» HOW TO COMPLETE THIS TASK
Give the number of lines in the material below that include "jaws", and write nothing else.

» SUPPLIED INFORMATION
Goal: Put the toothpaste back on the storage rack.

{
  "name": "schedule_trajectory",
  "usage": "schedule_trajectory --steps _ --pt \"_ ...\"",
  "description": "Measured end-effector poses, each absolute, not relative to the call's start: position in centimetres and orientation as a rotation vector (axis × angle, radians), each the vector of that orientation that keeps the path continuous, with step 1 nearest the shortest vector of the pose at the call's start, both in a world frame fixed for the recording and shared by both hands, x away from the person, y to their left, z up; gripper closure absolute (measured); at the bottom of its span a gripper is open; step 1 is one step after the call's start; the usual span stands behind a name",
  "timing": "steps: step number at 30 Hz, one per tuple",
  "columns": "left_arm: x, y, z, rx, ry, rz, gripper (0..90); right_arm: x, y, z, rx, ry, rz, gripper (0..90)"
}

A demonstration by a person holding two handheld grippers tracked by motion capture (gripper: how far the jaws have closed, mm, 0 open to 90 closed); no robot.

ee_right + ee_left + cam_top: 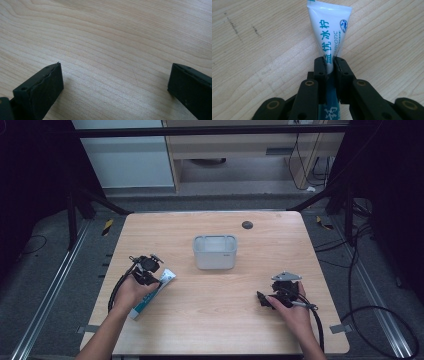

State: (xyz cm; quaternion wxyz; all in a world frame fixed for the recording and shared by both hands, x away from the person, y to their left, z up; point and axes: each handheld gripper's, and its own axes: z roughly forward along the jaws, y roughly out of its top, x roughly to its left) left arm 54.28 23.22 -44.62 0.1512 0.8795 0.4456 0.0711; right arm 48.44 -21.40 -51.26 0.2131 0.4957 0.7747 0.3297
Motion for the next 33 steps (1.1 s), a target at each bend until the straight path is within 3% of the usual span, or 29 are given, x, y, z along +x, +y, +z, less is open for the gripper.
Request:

» WRITTEN ANSWER
2